[TASK PROMPT]
Going down the listing below, print exactly each line from the one with "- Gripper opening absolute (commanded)" up to and including the one with "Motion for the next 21", and skip the rest.

==== MATERIAL TO PROCESS

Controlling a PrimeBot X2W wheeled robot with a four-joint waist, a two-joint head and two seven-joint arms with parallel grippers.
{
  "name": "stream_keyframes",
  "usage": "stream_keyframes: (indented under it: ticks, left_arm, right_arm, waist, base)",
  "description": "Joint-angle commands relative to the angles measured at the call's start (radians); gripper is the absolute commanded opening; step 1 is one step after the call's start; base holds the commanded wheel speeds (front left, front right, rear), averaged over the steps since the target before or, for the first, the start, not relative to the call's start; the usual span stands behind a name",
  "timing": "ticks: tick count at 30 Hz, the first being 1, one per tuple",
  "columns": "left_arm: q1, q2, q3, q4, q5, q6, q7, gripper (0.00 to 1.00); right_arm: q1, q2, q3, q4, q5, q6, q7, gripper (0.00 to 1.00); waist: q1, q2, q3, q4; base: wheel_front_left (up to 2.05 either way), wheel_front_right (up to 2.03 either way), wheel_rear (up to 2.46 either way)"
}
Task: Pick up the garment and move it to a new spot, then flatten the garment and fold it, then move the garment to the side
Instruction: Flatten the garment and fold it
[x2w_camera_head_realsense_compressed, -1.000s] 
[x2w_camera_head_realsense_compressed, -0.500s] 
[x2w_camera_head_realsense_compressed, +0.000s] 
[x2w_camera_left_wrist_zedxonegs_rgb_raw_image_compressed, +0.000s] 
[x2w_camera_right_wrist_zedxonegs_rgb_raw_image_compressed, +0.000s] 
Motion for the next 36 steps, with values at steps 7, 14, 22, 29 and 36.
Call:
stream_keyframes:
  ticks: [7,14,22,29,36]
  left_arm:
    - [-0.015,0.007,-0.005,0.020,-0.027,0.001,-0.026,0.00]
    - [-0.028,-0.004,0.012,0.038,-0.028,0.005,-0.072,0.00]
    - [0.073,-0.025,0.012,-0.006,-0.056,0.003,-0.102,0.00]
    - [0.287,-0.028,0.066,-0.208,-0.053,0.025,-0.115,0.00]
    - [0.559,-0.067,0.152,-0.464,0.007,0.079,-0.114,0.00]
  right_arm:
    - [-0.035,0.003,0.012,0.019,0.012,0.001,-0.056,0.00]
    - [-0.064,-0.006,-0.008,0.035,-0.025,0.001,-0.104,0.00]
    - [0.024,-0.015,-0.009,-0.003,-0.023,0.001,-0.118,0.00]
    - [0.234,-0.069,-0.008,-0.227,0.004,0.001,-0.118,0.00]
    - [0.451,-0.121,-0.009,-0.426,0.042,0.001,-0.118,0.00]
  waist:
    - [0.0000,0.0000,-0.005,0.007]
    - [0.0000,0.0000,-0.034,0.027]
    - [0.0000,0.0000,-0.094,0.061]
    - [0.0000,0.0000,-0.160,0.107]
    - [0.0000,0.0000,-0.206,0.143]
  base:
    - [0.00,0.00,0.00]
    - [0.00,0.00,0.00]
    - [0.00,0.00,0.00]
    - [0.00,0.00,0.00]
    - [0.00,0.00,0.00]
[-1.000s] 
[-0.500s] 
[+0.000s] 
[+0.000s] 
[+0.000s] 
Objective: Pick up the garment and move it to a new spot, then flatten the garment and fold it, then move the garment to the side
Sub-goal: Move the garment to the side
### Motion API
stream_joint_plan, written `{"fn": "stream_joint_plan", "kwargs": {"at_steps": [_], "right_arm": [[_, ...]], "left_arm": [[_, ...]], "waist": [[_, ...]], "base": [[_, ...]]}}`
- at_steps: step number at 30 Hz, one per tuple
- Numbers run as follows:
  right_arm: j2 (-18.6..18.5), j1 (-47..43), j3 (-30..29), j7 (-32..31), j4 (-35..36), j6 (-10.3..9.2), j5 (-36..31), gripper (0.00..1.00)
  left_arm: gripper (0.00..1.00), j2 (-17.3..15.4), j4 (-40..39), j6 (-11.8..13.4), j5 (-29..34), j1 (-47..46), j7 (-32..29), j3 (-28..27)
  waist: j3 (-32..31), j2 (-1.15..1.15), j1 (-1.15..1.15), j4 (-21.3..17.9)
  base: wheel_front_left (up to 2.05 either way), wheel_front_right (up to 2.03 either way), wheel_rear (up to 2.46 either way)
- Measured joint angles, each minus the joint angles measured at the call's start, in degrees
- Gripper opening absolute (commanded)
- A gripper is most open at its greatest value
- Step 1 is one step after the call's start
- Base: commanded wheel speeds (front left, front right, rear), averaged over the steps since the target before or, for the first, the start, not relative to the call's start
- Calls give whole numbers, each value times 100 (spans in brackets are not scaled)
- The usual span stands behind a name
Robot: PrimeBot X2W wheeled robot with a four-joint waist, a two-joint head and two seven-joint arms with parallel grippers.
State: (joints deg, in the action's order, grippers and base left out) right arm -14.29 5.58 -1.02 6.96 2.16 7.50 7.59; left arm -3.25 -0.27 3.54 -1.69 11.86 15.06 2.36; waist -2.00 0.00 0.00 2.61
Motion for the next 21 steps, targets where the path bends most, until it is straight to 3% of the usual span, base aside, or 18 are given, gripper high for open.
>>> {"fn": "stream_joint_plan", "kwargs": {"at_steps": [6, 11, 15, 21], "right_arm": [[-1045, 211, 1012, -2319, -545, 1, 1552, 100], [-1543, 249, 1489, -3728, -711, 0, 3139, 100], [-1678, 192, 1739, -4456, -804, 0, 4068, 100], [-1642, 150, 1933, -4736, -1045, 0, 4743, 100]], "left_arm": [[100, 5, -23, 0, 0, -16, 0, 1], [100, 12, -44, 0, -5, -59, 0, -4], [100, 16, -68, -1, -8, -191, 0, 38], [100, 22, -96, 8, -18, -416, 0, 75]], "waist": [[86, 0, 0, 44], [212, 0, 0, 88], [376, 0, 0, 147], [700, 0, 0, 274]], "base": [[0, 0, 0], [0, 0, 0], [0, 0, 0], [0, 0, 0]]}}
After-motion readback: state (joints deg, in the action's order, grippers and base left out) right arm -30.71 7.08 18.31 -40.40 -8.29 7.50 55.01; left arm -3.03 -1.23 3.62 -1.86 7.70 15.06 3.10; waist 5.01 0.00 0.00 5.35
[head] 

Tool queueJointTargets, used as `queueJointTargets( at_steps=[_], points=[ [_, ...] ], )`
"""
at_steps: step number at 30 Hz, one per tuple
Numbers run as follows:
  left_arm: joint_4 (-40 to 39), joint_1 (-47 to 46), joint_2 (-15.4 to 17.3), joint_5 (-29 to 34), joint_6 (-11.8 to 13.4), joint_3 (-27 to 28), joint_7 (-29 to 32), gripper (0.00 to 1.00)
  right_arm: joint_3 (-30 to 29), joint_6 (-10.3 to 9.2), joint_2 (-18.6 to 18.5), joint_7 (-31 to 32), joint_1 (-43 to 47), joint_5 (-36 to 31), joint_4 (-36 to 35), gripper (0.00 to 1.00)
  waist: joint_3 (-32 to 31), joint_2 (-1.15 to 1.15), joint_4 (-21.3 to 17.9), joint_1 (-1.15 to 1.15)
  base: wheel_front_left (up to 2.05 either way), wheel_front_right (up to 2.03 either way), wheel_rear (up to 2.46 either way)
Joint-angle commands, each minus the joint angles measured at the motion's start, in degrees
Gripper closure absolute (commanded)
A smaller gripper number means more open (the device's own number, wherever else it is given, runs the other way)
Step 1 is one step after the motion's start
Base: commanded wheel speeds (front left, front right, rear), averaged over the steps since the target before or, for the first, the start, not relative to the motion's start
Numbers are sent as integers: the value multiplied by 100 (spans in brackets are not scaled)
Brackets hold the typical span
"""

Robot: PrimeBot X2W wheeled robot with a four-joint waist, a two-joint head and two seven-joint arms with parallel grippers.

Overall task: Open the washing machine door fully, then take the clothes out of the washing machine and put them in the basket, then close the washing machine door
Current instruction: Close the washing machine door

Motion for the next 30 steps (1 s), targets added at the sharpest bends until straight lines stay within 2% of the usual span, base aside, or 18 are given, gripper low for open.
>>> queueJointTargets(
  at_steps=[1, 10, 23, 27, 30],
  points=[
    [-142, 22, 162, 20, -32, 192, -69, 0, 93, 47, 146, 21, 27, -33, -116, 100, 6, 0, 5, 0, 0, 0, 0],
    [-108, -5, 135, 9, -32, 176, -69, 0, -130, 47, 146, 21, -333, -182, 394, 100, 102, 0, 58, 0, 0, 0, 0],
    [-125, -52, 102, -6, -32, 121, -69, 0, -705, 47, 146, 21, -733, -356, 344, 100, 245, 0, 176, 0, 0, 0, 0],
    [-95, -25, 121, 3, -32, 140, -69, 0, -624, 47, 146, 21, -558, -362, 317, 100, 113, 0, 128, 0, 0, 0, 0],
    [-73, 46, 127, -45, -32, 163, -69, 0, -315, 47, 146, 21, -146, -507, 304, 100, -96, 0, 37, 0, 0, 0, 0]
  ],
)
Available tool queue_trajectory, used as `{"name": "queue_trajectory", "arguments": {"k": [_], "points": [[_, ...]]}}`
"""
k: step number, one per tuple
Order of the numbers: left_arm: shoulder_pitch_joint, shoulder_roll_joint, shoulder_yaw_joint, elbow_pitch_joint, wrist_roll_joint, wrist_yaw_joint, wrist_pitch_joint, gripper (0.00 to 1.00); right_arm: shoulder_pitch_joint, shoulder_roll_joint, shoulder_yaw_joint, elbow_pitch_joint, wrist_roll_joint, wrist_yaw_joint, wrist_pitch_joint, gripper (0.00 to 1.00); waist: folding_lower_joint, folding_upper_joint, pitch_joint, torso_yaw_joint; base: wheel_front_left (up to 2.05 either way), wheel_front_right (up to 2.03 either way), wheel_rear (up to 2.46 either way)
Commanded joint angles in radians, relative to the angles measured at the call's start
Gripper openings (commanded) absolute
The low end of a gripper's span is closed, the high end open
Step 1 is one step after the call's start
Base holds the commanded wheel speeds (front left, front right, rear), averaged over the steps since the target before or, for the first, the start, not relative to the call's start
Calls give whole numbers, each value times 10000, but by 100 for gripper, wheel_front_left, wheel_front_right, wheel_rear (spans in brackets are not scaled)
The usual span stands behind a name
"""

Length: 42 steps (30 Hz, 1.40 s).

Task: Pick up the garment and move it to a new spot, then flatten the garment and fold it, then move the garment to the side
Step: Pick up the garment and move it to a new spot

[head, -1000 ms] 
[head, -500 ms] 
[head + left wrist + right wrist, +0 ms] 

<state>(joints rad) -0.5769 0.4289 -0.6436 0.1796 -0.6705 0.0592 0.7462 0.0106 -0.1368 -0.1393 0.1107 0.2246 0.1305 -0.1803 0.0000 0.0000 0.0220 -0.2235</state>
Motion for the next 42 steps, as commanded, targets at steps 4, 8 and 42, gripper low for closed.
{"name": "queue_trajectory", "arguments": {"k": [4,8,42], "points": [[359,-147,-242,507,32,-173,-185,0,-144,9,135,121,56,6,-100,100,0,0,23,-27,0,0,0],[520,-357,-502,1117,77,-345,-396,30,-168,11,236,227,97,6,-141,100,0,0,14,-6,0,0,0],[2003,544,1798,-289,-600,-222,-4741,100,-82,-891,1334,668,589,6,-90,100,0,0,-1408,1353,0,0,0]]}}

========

[THE COMPLETED TASK]
- Gripper opening absolute (commanded)
- A gripper is most open at its greatest value
- Step 1 is one step after the call's start
- Base: commanded wheel speeds (front left, front right, rear), averaged over the steps since the target before or, for the first, the start, not relative to the call's start
- Calls give whole numbers, each value times 100 (spans in brackets are not scaled)
- The usual span stands behind a name
Robot: PrimeBot X2W wheeled robot with a four-joint waist, a two-joint head and two seven-joint arms with parallel grippers.
State: (joints deg, in the action's order, grippers and base left out) right arm -14.29 5.58 -1.02 6.96 2.16 7.50 7.59; left arm -3.25 -0.27 3.54 -1.69 11.86 15.06 2.36; waist -2.00 0.00 0.00 2.61
Motion for the next 21 steps, targets where the path bends most, until it is straight to 3% of the usual span, base aside, or 18 are given, gripper high for open.

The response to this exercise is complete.